(Records from a data source)
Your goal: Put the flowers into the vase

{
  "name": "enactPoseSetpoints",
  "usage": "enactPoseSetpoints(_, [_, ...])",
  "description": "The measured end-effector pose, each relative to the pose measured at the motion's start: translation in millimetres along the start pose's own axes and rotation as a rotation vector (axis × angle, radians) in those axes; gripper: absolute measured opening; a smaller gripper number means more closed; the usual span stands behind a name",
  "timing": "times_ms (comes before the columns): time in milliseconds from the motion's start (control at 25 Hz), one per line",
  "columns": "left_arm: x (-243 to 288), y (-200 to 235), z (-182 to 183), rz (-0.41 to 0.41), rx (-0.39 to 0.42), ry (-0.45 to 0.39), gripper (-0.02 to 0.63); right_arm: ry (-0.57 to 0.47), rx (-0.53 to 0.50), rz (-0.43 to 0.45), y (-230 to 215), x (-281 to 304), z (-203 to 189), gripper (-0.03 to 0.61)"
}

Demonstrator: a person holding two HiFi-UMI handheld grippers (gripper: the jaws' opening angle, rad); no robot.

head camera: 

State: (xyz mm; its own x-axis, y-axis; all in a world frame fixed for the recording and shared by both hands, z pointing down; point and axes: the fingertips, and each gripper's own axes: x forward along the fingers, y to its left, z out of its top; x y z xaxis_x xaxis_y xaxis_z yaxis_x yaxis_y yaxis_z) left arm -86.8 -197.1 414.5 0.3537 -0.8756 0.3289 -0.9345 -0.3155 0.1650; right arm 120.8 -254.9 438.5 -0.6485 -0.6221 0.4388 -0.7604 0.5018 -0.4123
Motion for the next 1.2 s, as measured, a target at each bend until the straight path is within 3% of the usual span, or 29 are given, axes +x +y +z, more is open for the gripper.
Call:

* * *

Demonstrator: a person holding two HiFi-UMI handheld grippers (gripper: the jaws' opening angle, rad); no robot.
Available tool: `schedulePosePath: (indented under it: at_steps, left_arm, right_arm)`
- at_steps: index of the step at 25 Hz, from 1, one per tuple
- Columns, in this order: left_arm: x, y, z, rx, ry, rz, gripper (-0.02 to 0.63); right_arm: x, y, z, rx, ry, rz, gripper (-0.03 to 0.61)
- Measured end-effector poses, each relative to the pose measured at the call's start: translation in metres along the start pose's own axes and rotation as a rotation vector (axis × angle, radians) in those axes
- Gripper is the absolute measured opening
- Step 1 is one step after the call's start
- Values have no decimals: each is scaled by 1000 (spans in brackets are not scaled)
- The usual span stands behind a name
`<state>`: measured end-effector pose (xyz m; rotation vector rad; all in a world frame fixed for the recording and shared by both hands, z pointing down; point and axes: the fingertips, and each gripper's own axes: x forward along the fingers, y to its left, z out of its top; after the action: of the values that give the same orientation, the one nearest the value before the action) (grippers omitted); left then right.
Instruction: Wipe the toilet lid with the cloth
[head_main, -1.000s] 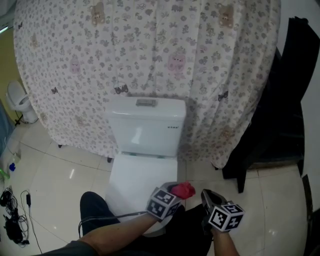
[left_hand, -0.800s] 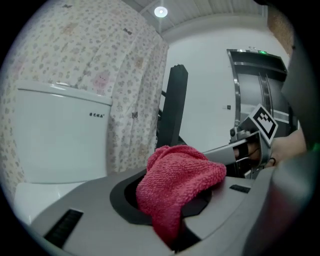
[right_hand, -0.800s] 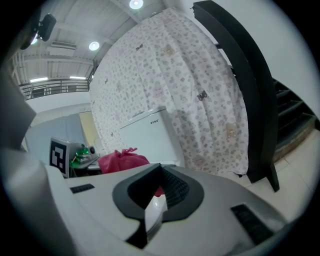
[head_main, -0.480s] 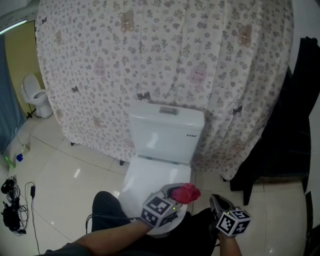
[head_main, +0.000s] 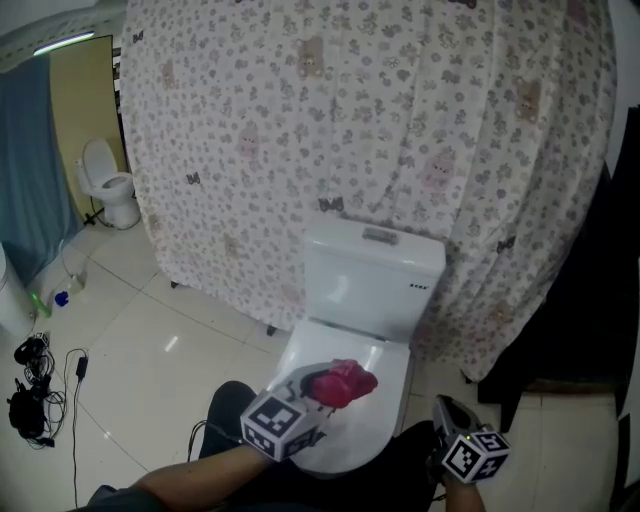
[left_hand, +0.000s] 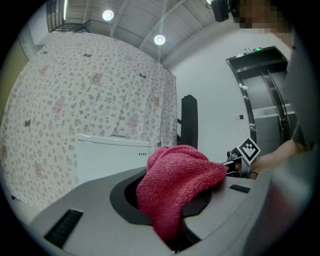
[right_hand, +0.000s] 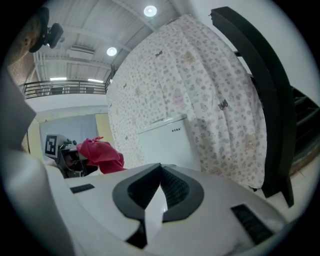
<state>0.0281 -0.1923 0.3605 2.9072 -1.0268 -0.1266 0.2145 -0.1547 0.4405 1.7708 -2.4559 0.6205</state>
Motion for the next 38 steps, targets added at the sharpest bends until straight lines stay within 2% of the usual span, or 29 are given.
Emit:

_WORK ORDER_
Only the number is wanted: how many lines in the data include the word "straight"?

_TASK OUTPUT_
2